Connections and 3.00.316
DHawthorne
Posts: 4,584
in AMX Hardware
Sigh, what a nightmare week...
OK, on top of my memory leak issue, I am now having trouble with inter-master connections. One of my ancillary masters was a 260/64, so I swapped it with the older, main master whichs was just a 260. I was very careful to make sure I wiped URL lists in both masters (though only one had one). But now the other masters in the system are continuously dropping offline. They come right back up, but the dropouts can cause up to a minute or so of unresponsiveness in the panels, and that is unacceptable.
I have three buildings, two of which have subsystems, and the third controls all the outdoor stuff, but no subsystems. All the subsystems connect to both of the building masters, as does the third building master. Neither of the two central masters have anything i their URL lists. This setup worked fine until I swapped out one of the central masters for a 260/64. Now I'm getting the offlines...
Anyone have any ideas?
OK, on top of my memory leak issue, I am now having trouble with inter-master connections. One of my ancillary masters was a 260/64, so I swapped it with the older, main master whichs was just a 260. I was very careful to make sure I wiped URL lists in both masters (though only one had one). But now the other masters in the system are continuously dropping offline. They come right back up, but the dropouts can cause up to a minute or so of unresponsiveness in the panels, and that is unacceptable.

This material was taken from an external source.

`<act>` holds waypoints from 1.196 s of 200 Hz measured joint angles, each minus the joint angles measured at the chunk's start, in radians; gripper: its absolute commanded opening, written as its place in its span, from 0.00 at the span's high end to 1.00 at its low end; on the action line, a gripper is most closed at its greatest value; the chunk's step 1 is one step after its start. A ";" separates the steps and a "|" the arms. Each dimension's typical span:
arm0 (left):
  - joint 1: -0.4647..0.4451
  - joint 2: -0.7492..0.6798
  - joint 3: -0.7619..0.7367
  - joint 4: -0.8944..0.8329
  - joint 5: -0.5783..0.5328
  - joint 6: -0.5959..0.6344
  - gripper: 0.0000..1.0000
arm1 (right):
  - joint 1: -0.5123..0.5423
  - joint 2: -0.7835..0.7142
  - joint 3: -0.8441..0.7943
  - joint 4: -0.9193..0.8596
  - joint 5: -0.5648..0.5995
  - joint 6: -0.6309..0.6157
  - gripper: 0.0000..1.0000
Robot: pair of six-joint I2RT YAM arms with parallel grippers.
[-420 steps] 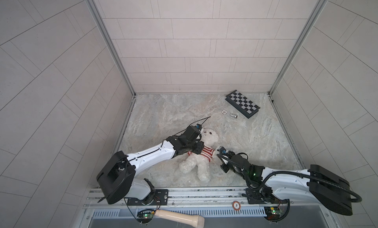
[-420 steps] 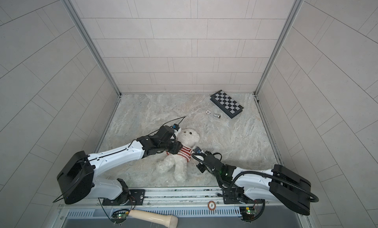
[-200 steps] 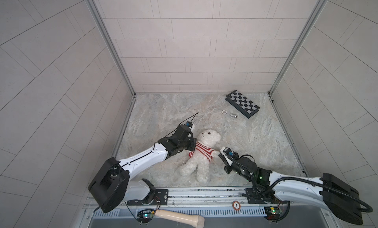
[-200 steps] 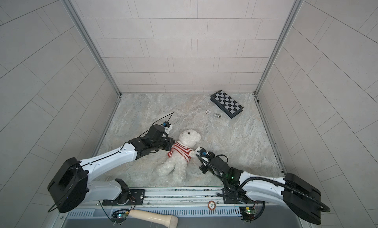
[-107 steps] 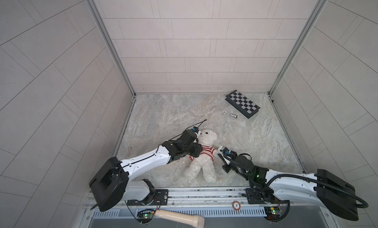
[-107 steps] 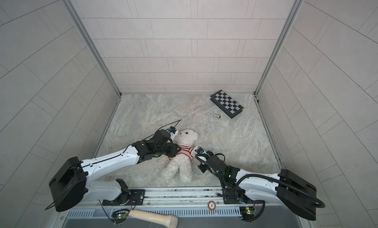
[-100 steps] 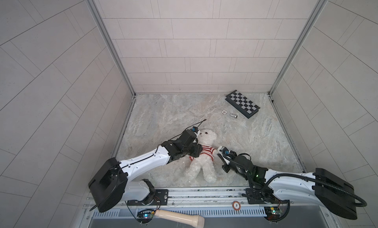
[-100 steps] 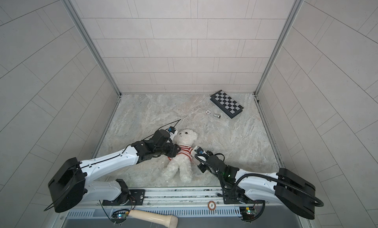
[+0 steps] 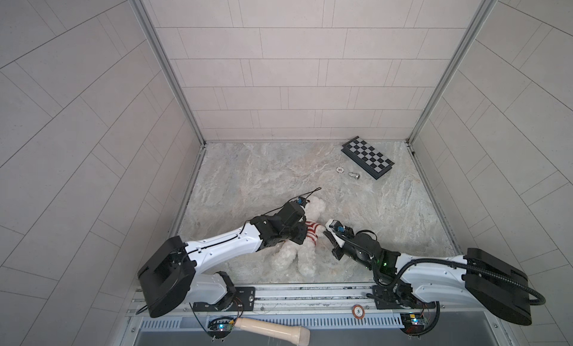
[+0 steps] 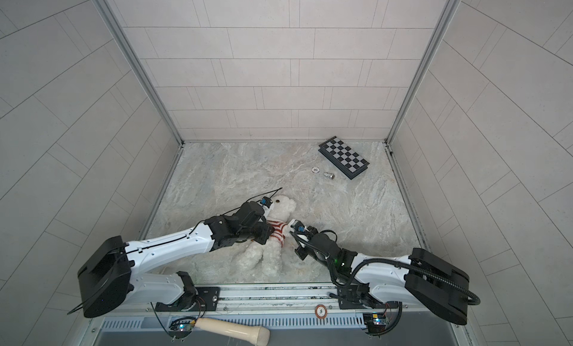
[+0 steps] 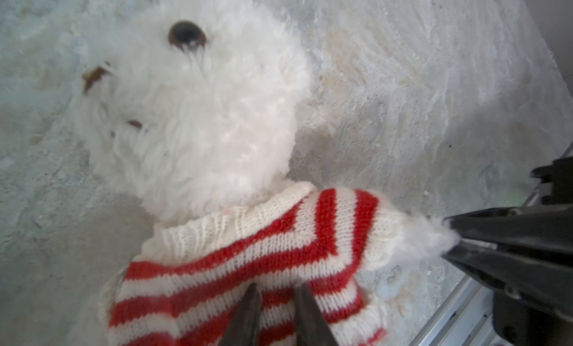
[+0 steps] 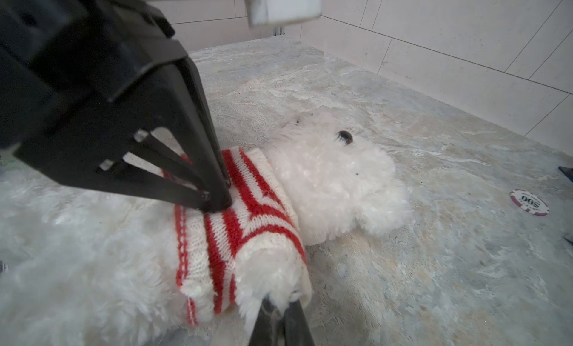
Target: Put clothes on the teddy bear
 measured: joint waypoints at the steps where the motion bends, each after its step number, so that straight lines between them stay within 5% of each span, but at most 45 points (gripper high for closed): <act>1: 0.000 0.001 -0.002 0.002 0.000 -0.001 0.75 | 0.000 0.001 0.000 0.000 0.000 0.000 1.00; 43: -0.008 0.031 -0.027 0.077 0.001 -0.015 0.74 | 0.000 0.043 -0.001 0.037 0.009 0.011 1.00; 114: -0.008 -0.114 -0.038 0.085 -0.014 -0.002 0.48 | -0.001 -0.003 -0.003 0.042 -0.063 -0.012 1.00; 168: -0.007 -0.018 -0.042 0.135 -0.014 -0.029 0.63 | -0.001 -0.048 -0.003 0.009 -0.088 -0.011 1.00; 239: 0.016 0.021 -0.085 0.225 0.006 -0.057 0.68 | -0.001 -0.044 -0.004 -0.010 -0.086 -0.005 1.00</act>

I have three buildings, two of which have subsystems, and the third controls all the outdoor stuff, but no subsystems. All the subsystems connect to both of the building masters, as does the third building master. Neither of the two central masters have anything i their URL lists. This setup worked fine until I swapped out one of the central masters for a 260/64. Now I'm getting the offlines...
Anyone have any ideas?
0
Comments
In addition, something very odd happened today - I was plugging away with some touch-up work and having no real issues; I moved to another part of the house to run a few tests, and found that all the panels in that area became unresponsive, as if they had lost thier connection. I had a Telnet window open, and it too had become sluggish to the point of near unresponsiveness. No amount of rebooting the master helped, until I logged into each of the remote masters and rebooted those. All was fine after that.
Fortunately, this kind of catastrophe is happening while I am on site and able to remedy it - but I would really like to know what the cause is so I can relax about it and not have to visit the house every day checking in on it.

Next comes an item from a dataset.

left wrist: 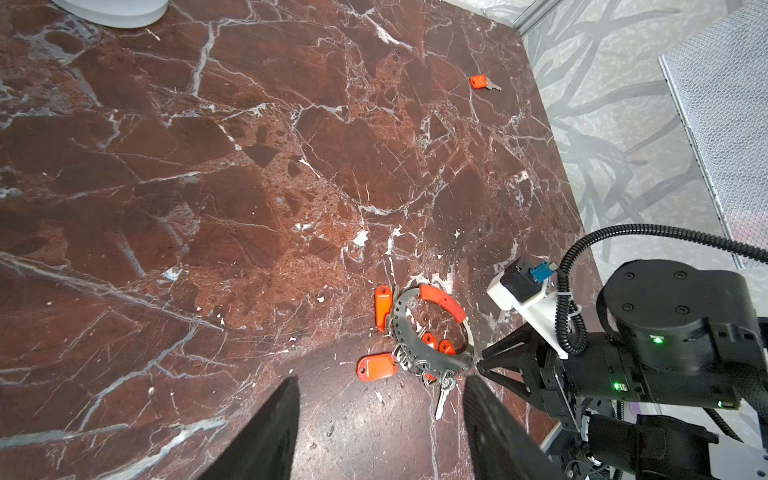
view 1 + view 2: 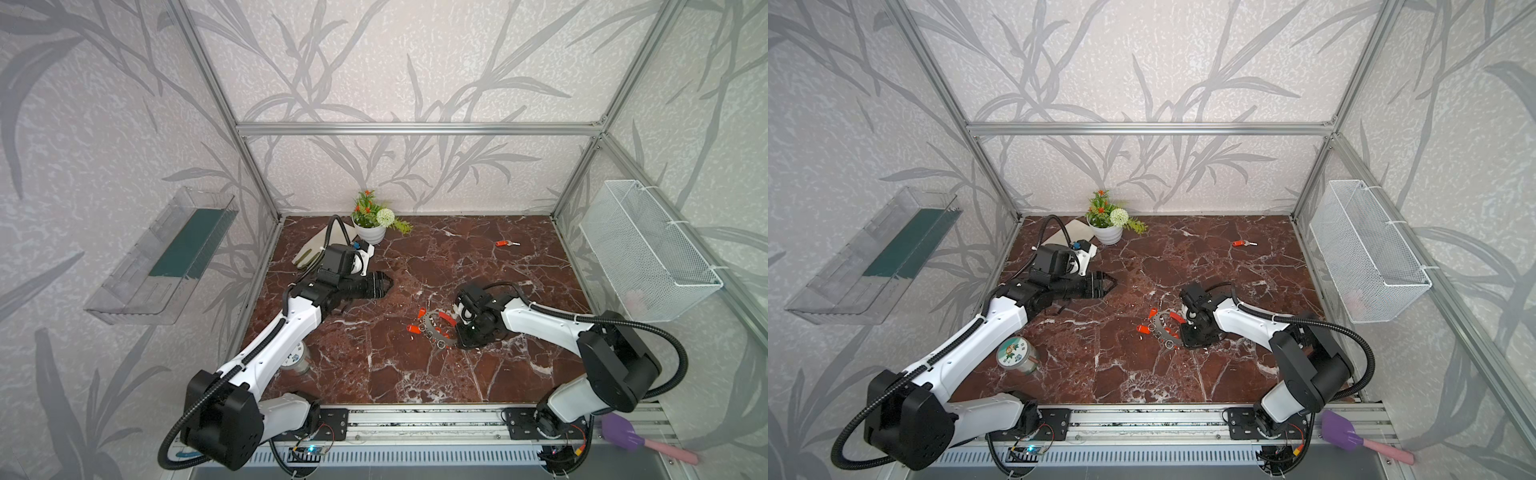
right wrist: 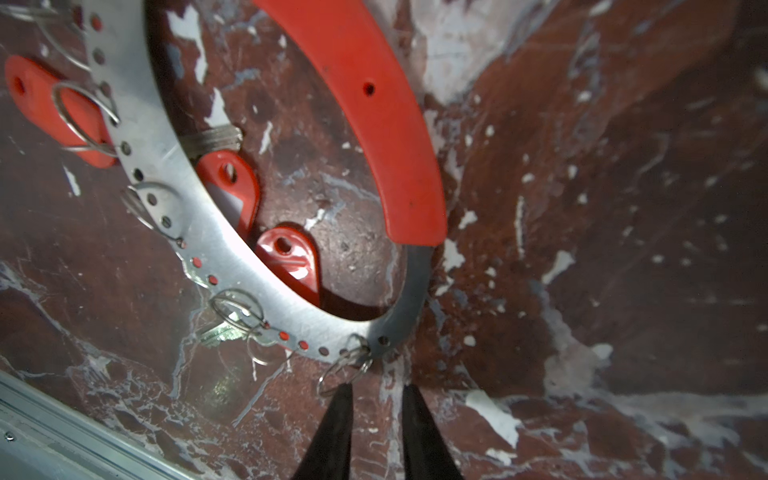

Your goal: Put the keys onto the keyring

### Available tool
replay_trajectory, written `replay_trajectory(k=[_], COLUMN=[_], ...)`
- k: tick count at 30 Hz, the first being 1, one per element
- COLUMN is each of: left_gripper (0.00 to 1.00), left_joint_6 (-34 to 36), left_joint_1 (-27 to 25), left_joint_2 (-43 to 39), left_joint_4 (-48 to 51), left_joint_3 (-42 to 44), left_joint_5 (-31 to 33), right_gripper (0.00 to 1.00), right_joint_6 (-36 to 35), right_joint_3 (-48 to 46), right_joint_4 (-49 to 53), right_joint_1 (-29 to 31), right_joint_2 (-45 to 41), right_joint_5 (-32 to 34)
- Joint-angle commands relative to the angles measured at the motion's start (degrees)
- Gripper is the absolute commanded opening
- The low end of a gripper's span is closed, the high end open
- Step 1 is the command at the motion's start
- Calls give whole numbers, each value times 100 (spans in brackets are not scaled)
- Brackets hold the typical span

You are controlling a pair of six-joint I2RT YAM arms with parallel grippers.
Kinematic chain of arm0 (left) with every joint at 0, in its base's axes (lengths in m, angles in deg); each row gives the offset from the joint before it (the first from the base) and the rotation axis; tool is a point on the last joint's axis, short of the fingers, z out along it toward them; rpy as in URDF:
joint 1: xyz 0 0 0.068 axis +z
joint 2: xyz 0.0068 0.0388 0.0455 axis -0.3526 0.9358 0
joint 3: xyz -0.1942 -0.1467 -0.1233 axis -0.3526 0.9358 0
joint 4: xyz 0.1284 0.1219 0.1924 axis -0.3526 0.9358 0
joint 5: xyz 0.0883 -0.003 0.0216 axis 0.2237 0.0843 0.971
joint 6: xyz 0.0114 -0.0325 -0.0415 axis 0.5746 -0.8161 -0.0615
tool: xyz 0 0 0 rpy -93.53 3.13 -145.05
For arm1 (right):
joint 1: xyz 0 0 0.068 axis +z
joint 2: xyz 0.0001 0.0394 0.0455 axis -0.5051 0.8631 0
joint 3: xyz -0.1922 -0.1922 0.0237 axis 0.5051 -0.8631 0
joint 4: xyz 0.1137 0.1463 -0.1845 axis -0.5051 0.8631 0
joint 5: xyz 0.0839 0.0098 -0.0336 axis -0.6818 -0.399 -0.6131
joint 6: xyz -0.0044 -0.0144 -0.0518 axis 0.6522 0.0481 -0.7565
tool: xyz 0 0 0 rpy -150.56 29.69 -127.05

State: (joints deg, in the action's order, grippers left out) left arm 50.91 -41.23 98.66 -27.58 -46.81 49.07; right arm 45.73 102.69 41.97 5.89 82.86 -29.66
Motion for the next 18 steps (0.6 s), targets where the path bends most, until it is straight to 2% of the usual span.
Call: replay_trajectory(k=[1,6,18], left_gripper=[63,63,63], left_joint_6=[42,51,51], left_joint_1=[-16,-16,-16], left_joint_2=[25,24,45], left_joint_4=[-88,-88,-84], left_joint_3=[-39,-41,-45], left_joint_5=[-26,0,-18], right_gripper=[28,30,28], right_joint_6=[270,611,737], right_joint_3=[-44,-75,179], right_joint_4=[-60,-128,44], right_joint_1=[107,471,728], right_joint_2=[-318,-542,68], right_joint_5=[188,631,1082])
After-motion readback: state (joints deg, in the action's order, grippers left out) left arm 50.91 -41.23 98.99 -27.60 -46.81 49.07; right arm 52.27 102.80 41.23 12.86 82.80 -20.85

The system ran for about two weeks after my last post until I got a call from the customer claiming sluggish response from his touchpanels. I was neck deep in another project and under some deadline pressure, so all I could do was Telnet into it and reboot the main master. Everything came back up and ran fine for another couple weeks, then I got another call that the entire system was locked up. I couldn't even Telnet into the main master. This time I was able to make a site visit, and found several of the local system masters had a lot of backed up message queues and IP related messages in the log, though nothing that reported on its own with a simple "msg on;" I had to do a "show log" to see any of it. I modified some feedback code that I had previously back-burnered to make it need less inter-master communications, reloaded, rebooted, and the system was up and running with no signs of any trouble. It did, however, take several reboots before everything came up properly.

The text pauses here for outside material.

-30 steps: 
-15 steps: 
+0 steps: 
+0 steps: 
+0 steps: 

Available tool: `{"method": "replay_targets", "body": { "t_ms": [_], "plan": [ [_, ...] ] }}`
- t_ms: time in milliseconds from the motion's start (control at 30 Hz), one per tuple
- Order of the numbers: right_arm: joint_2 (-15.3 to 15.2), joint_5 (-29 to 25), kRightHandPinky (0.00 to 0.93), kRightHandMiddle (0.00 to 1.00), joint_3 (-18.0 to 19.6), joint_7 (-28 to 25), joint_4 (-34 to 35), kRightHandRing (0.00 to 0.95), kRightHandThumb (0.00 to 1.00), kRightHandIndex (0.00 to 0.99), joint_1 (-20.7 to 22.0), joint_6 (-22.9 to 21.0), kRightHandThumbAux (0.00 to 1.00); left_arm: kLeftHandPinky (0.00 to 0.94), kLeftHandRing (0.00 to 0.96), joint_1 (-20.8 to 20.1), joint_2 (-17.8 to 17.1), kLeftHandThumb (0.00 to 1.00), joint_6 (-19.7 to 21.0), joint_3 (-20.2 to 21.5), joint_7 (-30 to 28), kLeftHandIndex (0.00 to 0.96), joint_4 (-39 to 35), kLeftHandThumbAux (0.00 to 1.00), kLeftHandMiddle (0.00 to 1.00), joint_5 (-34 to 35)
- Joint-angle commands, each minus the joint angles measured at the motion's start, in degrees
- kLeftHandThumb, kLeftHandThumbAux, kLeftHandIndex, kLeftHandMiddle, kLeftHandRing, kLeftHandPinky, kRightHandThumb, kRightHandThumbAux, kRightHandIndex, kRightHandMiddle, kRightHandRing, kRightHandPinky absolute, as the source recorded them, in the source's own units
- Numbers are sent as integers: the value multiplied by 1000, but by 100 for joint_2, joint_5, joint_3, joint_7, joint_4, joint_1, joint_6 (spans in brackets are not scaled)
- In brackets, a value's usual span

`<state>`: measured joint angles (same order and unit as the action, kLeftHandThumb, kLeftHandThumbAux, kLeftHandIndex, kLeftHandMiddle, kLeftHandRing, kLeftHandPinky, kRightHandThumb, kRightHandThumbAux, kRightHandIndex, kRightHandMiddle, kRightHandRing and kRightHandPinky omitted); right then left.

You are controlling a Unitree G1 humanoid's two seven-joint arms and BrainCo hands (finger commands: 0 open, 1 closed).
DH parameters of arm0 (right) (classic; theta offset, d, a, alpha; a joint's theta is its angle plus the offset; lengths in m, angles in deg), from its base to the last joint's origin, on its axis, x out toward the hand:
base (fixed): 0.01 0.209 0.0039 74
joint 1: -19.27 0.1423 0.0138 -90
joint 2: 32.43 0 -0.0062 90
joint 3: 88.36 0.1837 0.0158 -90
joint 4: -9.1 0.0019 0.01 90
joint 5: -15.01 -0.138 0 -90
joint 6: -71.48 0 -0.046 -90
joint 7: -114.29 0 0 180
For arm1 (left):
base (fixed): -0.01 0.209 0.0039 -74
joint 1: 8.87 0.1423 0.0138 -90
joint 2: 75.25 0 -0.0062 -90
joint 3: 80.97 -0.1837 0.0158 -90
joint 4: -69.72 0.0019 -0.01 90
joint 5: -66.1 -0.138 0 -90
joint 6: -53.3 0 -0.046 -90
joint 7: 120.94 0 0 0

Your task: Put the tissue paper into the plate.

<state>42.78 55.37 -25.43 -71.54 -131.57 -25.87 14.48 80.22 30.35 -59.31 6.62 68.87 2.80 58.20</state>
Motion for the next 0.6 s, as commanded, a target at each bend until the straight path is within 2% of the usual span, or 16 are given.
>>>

This time, I added a heartbeat function to the main master. Once a minute, it messages another master in the system. That master resets a ten-minute timeline whenever it recieves the heartbeat message. If that timeline ever runs down the entire 10 minutes without hearing from the main master, it pulses a relay that will kill the power completely on the main master and force a cold reboot. The master that initiates the reboot will e-mail me whenever this happens, so at that point I can log into teh system and make sure everything comes back up properly.
I cannot begin to tell how much I hate being forced to install such a routine, but I'm at my wit's end. I simply cannot have this system dropping dead every two or three weeks, and I'm not getting anywhere with discovering the source of the problem. I am reasonably sure it is a communications problem, and a message or event queue is backlogging to the point of stalling the entire system. I cannot be certain there is no fault in some of my code, or if this is inherent in the product itself, and the complexity of the job brings it out. I strongly believe it is the latter, but not knowing for sure exactly what is happening, I wouldn't bet the farm on anything right now.
Dave,
I have had problems with a few NI3000/4000. The program was working in one old Netlinx with the same firmware as the new NI3000 but the new one kept droping the links to my Tandberg Codec which is using the telnet port.
The other problem was with Netlinx Studio kept droping the link to the problem NI3000 as well after about 5 Mins. So on the phone to AMX and they said send us the Tandberg codec and NI3000 so i did.
Few days later problem fix.
A new Ethernet board.
Cameron
All the masters but one, which is the least used and has not itself had issues, are NXI frames with ME260 processors (and one ME260/64). It's not an NI related issue.